▶ _Data section_

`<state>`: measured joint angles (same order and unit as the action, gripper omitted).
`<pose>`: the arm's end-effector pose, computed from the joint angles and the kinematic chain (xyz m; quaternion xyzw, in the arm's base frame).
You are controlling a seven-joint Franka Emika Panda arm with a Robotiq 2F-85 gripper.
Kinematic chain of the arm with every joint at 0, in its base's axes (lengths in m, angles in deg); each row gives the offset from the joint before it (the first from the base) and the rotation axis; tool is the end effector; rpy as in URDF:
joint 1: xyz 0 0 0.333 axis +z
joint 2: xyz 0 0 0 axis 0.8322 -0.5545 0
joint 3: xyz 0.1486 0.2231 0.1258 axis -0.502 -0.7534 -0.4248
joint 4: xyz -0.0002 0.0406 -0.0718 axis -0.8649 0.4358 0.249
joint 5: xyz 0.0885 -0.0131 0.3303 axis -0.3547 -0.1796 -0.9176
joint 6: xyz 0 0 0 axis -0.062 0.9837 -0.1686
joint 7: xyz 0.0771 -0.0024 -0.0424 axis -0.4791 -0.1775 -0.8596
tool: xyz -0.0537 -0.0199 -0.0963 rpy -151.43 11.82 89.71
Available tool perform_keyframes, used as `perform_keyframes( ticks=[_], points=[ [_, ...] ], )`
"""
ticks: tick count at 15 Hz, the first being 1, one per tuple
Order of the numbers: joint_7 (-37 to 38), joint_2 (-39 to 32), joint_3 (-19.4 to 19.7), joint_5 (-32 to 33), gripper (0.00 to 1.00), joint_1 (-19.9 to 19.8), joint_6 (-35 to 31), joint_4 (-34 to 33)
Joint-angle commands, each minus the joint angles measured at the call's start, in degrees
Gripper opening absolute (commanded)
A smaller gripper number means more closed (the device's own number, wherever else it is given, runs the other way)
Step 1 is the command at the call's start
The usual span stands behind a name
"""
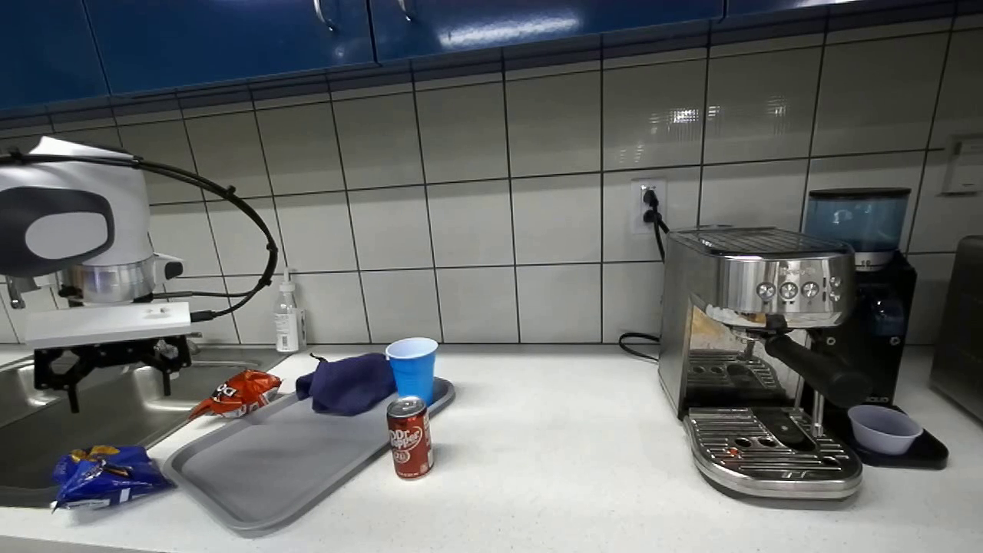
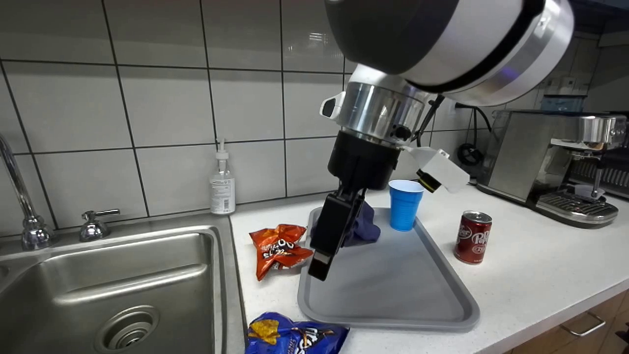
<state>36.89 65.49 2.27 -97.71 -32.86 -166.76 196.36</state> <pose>0.3427 0.2304 0.2806 -0.8776 -0.4578 -0.0830 0.1155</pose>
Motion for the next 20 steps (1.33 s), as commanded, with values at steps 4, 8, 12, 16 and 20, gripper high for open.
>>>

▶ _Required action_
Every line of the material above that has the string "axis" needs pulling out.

▶ _Exercise solution_
Kinematic chain of the arm with every joint at 0, in its base's axes (lengths in m, angles in deg); each row gives the offset from the joint before it (the first from the base) and the rotation axis; tool is the end effector; rpy as in URDF:
joint 1: xyz 0 0 0.333 axis +z
joint 2: xyz 0 0 0 axis 0.8322 -0.5545 0
joint 3: xyz 0.1486 0.2231 0.1258 axis -0.502 -0.7534 -0.4248
joint 4: xyz -0.0002 0.0406 -0.0718 axis -0.8649 0.4358 0.249
joint 5: xyz 0.0885 -0.0131 0.3303 axis -0.3547 -0.1796 -0.9176
joint 6: xyz 0 0 0 axis -0.062 0.9837 -0.1686
joint 7: xyz 0.0771 -0.0024 -0.0424 axis -0.4791 -0.1775 -0.8596

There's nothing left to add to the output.